* [Action item]
Your response must consist of the listing below, repeated exactly.

* [Input records]

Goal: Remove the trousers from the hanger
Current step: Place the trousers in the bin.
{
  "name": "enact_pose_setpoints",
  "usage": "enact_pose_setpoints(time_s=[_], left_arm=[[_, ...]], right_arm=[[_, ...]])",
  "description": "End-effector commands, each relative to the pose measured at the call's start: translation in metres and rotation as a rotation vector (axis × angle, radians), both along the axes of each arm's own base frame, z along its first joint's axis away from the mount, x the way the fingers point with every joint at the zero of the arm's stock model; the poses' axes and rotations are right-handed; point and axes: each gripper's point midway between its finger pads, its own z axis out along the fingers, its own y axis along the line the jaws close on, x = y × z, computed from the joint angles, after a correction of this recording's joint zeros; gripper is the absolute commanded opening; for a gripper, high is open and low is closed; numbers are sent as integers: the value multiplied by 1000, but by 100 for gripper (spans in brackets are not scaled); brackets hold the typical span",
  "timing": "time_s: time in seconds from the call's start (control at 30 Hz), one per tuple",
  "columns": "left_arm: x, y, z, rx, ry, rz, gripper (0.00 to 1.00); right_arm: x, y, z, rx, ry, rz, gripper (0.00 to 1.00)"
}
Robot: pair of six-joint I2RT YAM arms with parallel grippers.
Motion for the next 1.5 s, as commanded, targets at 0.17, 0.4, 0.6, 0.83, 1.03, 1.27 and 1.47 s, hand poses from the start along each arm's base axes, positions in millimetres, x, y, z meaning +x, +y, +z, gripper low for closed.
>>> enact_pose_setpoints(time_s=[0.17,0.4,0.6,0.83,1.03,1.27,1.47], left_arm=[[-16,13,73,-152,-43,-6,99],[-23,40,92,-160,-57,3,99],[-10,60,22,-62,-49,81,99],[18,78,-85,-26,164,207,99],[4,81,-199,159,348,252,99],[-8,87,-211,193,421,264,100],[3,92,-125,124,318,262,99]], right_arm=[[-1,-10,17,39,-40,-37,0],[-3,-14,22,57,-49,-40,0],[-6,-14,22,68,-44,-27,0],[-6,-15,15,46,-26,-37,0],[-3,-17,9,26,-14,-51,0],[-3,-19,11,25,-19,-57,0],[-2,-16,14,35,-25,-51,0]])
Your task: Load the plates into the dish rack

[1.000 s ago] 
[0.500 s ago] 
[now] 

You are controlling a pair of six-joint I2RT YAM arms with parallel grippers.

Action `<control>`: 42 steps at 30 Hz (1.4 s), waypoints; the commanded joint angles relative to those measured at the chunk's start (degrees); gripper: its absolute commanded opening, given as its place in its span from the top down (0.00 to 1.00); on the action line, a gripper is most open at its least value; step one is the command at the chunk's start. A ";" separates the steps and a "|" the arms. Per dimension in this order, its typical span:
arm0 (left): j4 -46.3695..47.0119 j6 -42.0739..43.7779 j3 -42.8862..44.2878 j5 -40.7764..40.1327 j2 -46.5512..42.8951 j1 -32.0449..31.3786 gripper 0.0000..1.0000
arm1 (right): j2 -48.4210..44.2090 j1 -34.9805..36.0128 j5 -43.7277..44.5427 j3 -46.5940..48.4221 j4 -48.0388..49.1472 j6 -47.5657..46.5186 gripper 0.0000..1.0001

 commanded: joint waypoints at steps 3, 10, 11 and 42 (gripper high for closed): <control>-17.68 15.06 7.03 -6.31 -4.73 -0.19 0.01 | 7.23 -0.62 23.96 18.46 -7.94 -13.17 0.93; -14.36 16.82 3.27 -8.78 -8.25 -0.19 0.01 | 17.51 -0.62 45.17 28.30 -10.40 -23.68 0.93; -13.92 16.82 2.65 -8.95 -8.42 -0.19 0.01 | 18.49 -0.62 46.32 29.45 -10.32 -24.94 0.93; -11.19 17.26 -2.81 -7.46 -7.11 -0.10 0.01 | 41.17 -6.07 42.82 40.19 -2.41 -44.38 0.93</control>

* [Written reply]
Goal: Remove the trousers from the hanger
Current step: Place the trousers in the bin.
{
  "name": "enact_pose_setpoints",
  "usage": "enact_pose_setpoints(time_s=[_], left_arm=[[_, ...]], right_arm=[[_, ...]])",
  "description": "End-effector commands, each relative to the pose measured at the call's start: translation in metres and rotation as a rotation vector (axis × angle, radians), both along the axes of each arm's own base frame, z along its first joint's axis away from the mount, x the way the fingers point with every joint at the zero of the arm's stock model; the poses' axes and rotations are right-handed; point and axes: each gripper's point midway between its finger pads, its own z axis out along the fingers, its own y axis along the line the jaws close on, x = y × z, computed from the joint angles, after a correction of this recording's joint zeros; gripper is the absolute commanded opening; for a gripper, high is open and low is closed; numbers are sent as integers: the value multiplied by 1000, but by 100 for gripper (spans in brackets are not scaled); brackets hold the typical span",
  "timing": "time_s: time in seconds from the call's start (control at 30 Hz), one per tuple",
  "columns": "left_arm: x, y, z, rx, ry, rz, gripper (0.00 to 1.00); right_arm: x, y, z, rx, ry, rz, gripper (0.00 to 1.00)"
}
Robot: pair of six-joint I2RT YAM arms with parallel grippers.
Motion for the next 1.5 s, as commanded, targets at 0.17, 0.4, 0.6, 0.83, 1.03, 1.27 and 1.47 s, hand poses from the start along each arm's base axes, positions in millimetres, x, y, z meaning +x, +y, +z, gripper low for closed.
>>> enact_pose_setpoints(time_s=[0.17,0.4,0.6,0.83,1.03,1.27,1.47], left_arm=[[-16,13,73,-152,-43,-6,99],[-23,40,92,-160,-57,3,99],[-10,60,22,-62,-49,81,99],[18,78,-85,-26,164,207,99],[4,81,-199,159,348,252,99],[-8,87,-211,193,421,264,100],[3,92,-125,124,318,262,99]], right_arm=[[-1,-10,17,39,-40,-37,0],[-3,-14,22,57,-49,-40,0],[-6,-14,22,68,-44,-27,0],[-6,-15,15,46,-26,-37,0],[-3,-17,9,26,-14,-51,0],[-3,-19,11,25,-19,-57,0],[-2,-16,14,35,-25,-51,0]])
Your task: Load the plates into the dish rack

[1.000 s ago] 
[0.500 s ago] 
[now] 

You are controlling a pair of six-joint I2RT YAM arms with parallel grippers.

Action `<control>`: 42 steps at 30 Hz (1.4 s), waypoints; the commanded joint angles relative to those measured at the chunk's start (degrees); gripper: its absolute commanded opening, given as its place in its span from the top down (0.00 to 1.00); on the action line, a gripper is most open at its least value; step one is the command at the chunk's start. A ";" separates the steps and a "|" the arms. Per dimension in this order, its typical span:
arm0 (left): j4 -46.3695..47.0119 j6 -42.0739..43.7779 j3 -42.8862..44.2878 j5 -40.7764..40.1327 j2 -46.5512..42.8951 j1 -32.0449..31.3786 gripper 0.0000..1.0000
arm1 (right): j2 -48.4210..44.2090 j1 -34.9805..36.0128 j5 -43.7277..44.5427 j3 -46.5940..48.4221 j4 -48.0388..49.1472 j6 -47.5657..46.5186 gripper 0.0000..1.0001

 commanded: joint waypoints at steps 3, 10, 11 and 42 (gripper high for closed): <control>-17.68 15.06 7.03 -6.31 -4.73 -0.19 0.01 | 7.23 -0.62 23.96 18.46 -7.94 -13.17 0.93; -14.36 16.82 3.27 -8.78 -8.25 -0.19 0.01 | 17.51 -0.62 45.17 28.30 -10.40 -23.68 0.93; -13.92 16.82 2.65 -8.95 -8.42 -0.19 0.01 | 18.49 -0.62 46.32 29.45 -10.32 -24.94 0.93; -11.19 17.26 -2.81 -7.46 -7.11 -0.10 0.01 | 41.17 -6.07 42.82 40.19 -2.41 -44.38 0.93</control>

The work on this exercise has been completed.